- **REQUIRED ACTION**: Only a number is expected here: the count of lines in this data where "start" occurs.

- **COLLECTED MATERIAL**:
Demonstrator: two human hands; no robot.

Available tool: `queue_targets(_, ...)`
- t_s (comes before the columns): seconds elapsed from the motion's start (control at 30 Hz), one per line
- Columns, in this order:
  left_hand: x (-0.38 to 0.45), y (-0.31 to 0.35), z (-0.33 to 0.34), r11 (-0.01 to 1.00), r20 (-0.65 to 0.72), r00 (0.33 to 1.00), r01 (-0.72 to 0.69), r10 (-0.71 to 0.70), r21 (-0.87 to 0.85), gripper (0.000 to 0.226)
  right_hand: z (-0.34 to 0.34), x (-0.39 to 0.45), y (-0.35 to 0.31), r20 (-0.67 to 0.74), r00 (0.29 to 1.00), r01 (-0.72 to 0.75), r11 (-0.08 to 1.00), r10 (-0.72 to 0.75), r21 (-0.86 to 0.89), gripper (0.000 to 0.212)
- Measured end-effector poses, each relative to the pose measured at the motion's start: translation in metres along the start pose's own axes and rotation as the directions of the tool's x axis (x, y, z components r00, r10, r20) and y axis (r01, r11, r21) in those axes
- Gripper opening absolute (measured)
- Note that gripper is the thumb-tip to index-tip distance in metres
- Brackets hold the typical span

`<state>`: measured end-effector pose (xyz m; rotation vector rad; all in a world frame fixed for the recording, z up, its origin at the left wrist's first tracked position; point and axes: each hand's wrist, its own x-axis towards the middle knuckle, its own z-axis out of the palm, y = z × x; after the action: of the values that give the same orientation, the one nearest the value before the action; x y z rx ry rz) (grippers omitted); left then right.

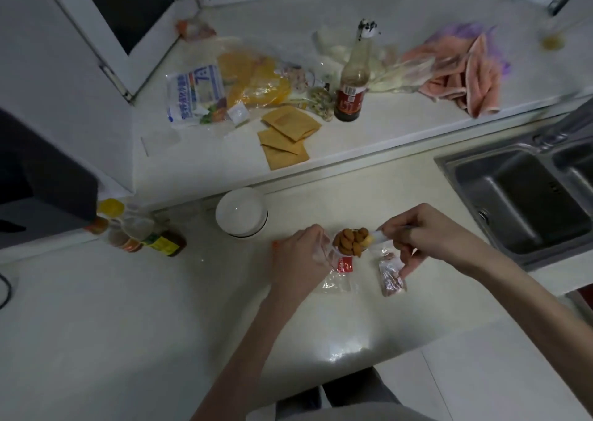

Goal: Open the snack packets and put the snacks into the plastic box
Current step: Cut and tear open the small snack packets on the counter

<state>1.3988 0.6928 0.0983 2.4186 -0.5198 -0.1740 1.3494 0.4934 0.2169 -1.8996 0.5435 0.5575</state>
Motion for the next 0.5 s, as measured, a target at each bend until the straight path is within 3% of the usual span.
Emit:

- **OUTPUT OF THE EXERCISE**: 2